Cape Town - A war of words has been brewing on Twitter, with outgoing Western Cape Premier Helen Zille once again at the centre of the social media storm.
The latest online controversy featuring the former DA leader comes just a week after it was announced that the party had retained the Western Cape in the hotly contested general elections.
Zille - known for her controversial and often divisive views on social media - on Friday unleashed a flurry of tweets that earned the ire of Twitter users for alleged race baiting and racist undertones.
The online discourse kicked off after an emboldened Zille commented on a viral video posted by a Twitter user of an American poet ruminating about so-called “white privilege”.
This is what irked madam @helenzille #BlackPrivilege pic.twitter.com/udLwqOGP2H
— Dumisani Tembe (@KunjaloD) May 17, 2019
Responding to the tweet, Zille questioned why the black speaker in the video was speaking English to express her views, which soon became the catalyst for a tirade of comments by the politician on #BlackPrivilege.

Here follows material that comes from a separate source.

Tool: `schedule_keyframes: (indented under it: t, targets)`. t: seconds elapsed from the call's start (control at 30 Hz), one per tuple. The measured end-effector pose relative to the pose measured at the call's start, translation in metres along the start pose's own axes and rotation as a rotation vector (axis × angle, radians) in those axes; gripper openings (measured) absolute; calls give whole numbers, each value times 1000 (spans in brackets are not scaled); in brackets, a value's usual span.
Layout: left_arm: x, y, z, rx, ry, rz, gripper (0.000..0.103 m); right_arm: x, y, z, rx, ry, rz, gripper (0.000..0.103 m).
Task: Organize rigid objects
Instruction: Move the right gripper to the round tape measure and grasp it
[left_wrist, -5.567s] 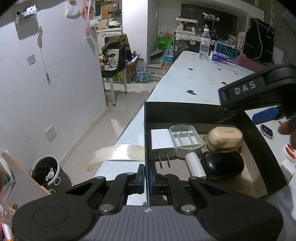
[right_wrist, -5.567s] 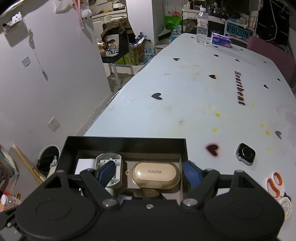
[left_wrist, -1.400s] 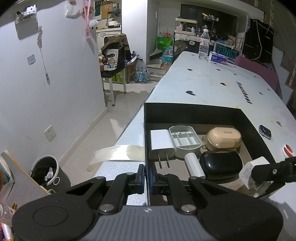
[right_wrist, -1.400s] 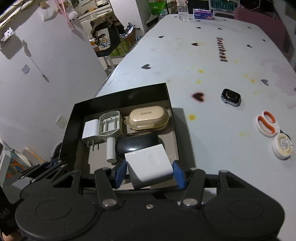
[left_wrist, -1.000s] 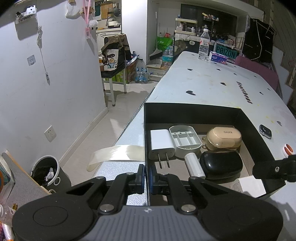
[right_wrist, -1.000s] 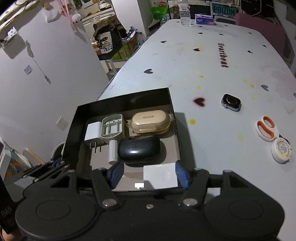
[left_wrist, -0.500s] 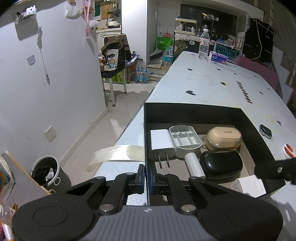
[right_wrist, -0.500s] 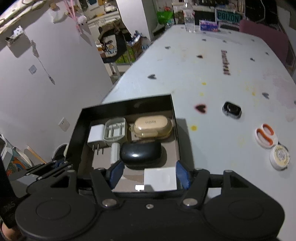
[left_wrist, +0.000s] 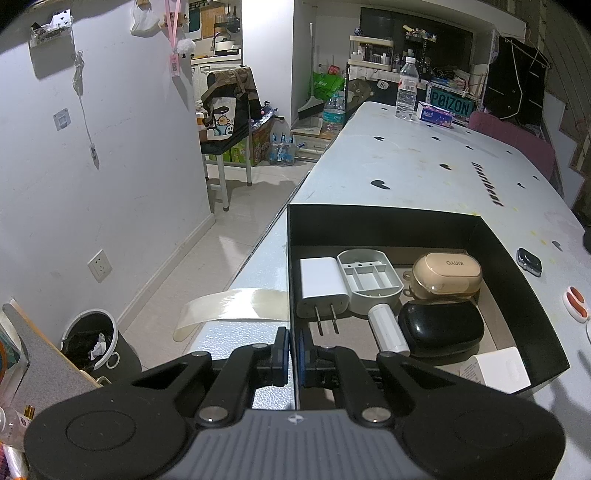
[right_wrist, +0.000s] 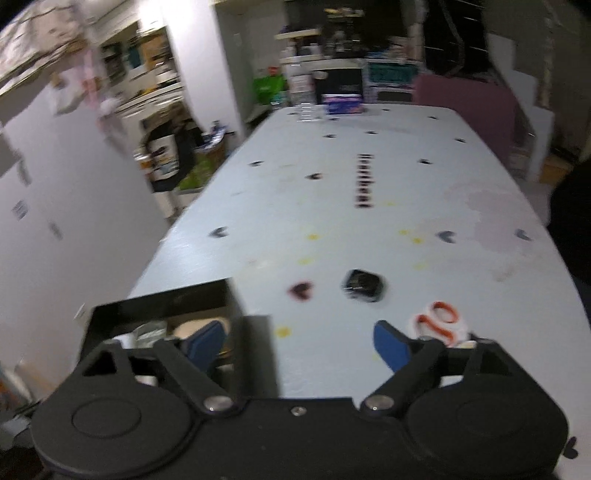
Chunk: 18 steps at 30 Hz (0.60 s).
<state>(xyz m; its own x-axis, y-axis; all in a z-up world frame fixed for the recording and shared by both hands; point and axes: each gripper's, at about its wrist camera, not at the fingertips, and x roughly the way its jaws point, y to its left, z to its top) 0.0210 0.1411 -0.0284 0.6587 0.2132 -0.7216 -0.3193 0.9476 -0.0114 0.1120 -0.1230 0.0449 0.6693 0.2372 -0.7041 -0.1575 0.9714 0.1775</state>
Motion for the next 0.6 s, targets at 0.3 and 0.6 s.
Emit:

Well you clearly don't understand black privilege. It is being able to loot a country and steal hundreds of billions and get re-elected. If ppl want permanent poverty for the masses they are going about it the right way. #BlackPrivilege
— Helen Zille (@helenzille) May 17, 2019
Zille alleged that “black privilege is being able to loot a country and steal hundreds of billions and get re-elected” and that “whiteness is a swear word used to stigmatise and marginalise”.
While her comments angered thousands of social media commentators, it was former public protector Thuli Madonsela who asked Zille to withdraw and apologise for her divisive and controversial commentary.
Dear @helenzille white privilege is universal and comes with the premium the world places on whiteness plus accumulated historical advantages. To equate it with black privilege is myopic. To brand blacks as looters and political pretenders is wrong. Please withdraw and apologize https://t.co/vTwbyn7aDI
— Prof Thuli Madonsela (@ThuliMadonsela3) May 17, 2019
“Dear @helenzille white privilege is universal and comes with the premium the world places on whiteness plus accumulated historical advantages. To equate it with black privilege
is myopic. To brand blacks as looters and political pretenders is wrong. Please withdraw and apologise,” Madonsela wrote.
Zille responded:
“Dear @ThuliMadonsela The era to which you refer has ended. 2day “whiteness” is a swear-word used to stigmatise and marginalise. I thought our struggle was to judge each INDIVIDUAL on their merits irrespective of race. I will not replace one form of racism with another. Sorry.”
Zille went on to say that she was “sick to death, repeat SICK TO DEATH, of racial hypocrisy and double standards,” in the country, adding that she would no longer support double standards.
“People can run around all day making the most outrageous racial generalisations about a tiny minority in this country by stigmatising “whiteness”, and the sky falls in when you give them a taste of their own medicine,” she tweeted.
However, Twitter was having none of it.
Actor, Hlomla Dandala, weighed in on the controversy, calling Zille out on her alleged racism.
“How DARE * live a life of racial advantage & have the gall to be offended by a ppl who aren’t seeking justice/compensation, just acknowledgement & redress
“Let’s ventilate ur logic here: By virtue of being black, one is more likely to be a thief. By virtue of being black one is more likely to be re-elected. So this is a politics thing. It’s race thing.”
A defiant Zille later tweeted that while she would not apologise for rejecting racism and double standards, she would reflect long and hard about how to keep exposing them.
The DA declined to comment on the issue.